→ Task to complete: Look below for the line that contains "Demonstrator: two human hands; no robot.", then copy it and each following line exactly, through and including the line that contains "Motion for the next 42".

→ Records to use:

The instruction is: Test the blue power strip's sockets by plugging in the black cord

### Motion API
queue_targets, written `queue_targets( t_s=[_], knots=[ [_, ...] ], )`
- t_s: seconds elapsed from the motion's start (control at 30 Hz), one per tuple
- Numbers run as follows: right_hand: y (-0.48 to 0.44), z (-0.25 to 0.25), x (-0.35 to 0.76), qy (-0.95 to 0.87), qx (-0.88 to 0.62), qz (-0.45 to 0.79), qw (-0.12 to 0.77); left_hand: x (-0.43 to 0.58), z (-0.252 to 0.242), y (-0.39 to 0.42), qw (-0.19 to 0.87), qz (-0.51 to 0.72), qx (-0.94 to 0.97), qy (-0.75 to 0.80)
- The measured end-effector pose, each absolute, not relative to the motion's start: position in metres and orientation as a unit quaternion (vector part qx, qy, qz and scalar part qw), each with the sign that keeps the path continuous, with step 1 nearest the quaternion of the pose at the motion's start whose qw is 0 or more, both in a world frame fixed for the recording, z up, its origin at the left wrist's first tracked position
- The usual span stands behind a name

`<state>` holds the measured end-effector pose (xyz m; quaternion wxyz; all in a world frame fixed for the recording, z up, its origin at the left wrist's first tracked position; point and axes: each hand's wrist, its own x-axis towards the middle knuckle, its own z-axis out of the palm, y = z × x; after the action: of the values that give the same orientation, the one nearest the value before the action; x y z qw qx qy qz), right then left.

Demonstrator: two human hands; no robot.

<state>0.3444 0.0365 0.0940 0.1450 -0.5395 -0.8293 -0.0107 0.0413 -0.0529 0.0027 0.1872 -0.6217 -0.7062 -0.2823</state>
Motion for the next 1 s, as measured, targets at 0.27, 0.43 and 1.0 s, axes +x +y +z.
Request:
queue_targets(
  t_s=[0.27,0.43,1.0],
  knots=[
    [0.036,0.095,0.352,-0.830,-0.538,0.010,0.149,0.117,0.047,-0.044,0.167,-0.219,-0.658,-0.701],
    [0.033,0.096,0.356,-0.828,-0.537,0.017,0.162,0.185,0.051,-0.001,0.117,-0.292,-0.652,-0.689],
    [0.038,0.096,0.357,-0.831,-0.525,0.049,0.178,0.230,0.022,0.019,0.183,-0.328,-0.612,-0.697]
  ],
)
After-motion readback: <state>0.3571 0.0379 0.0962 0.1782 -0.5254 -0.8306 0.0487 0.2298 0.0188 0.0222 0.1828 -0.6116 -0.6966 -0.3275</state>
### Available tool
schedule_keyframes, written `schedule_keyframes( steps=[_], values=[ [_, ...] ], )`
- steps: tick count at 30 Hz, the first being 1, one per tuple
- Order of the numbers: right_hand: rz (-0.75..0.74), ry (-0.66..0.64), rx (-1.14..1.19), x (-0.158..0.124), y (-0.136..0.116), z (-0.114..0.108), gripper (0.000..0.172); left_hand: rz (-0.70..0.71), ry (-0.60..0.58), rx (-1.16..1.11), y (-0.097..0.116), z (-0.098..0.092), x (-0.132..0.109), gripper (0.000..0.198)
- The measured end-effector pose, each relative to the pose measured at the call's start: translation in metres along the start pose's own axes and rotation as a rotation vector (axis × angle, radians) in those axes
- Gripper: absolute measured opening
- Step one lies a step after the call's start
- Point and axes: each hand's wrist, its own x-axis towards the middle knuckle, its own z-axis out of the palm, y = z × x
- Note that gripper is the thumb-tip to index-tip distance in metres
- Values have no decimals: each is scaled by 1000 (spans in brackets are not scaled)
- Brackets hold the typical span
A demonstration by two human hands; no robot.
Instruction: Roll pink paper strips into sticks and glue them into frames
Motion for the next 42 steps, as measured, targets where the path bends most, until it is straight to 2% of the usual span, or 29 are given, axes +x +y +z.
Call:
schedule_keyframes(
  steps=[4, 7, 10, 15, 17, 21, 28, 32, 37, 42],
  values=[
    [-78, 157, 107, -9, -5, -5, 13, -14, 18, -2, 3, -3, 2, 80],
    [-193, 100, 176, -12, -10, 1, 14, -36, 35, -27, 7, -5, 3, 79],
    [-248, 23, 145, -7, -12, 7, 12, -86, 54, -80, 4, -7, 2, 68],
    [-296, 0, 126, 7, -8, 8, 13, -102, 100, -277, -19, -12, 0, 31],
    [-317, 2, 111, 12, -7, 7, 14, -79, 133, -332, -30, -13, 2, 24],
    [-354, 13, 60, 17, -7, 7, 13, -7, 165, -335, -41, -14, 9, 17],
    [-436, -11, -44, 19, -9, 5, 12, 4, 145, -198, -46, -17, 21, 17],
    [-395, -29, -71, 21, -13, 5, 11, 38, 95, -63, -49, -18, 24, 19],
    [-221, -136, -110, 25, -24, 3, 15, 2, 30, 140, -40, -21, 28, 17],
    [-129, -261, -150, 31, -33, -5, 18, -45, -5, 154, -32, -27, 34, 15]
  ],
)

→ Result of this task:
Demonstrator: two human hands; no robot.

<state>0.3444 0.0365 0.0940 0.1450 -0.5395 -0.8293 -0.0107 0.0413 -0.0529 0.0027 0.1872 -0.6217 -0.7062 -0.2823</state>
Motion for the next 1 s, as measured, targets at 0.27, 0.43 and 1.0 s, axes +x +y +z.
Request:
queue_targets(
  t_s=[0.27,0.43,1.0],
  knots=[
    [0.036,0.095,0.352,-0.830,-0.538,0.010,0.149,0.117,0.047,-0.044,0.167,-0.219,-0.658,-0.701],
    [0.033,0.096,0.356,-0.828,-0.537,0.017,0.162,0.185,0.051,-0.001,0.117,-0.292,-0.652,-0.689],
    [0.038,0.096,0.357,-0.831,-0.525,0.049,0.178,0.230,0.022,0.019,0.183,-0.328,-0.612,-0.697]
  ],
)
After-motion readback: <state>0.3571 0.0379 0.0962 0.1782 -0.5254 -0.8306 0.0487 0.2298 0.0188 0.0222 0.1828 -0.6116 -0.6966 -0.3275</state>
### Available tool
schedule_keyframes, written `schedule_keyframes( steps=[_], values=[ [_, ...] ], )`
- steps: tick count at 30 Hz, the first being 1, one per tuple
- Order of the numbers: right_hand: rz (-0.75..0.74), ry (-0.66..0.64), rx (-1.14..1.19), x (-0.158..0.124), y (-0.136..0.116), z (-0.114..0.108), gripper (0.000..0.172); left_hand: rz (-0.70..0.71), ry (-0.60..0.58), rx (-1.16..1.11), y (-0.097..0.116), z (-0.098..0.092), x (-0.132..0.109), gripper (0.000..0.198)
- The measured end-effector pose, each relative to the pose measured at the call's start: translation in metres along the start pose's own axes and rotation as a rotation vector (axis × angle, radians) in those axes
- Gripper: absolute measured opening
- Step one lies a step after the call's start
- Point and axes: each hand's wrist, its own x-axis towards the middle knuckle, its own z-axis out of the palm, y = z × x
- Note that gripper is the thumb-tip to index-tip distance in metres
- Values have no decimals: each is scaled by 1000 (spans in brackets are not scaled)
- Brackets hold the typical span
A demonstration by two human hands; no robot.
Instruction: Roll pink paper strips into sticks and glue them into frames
Motion for the next 42 steps, as measured, targets where the path bends most, until it is straight to 2% of the usual span, or 29 are given, axes +x +y +z.

What this exercise required has been given in full.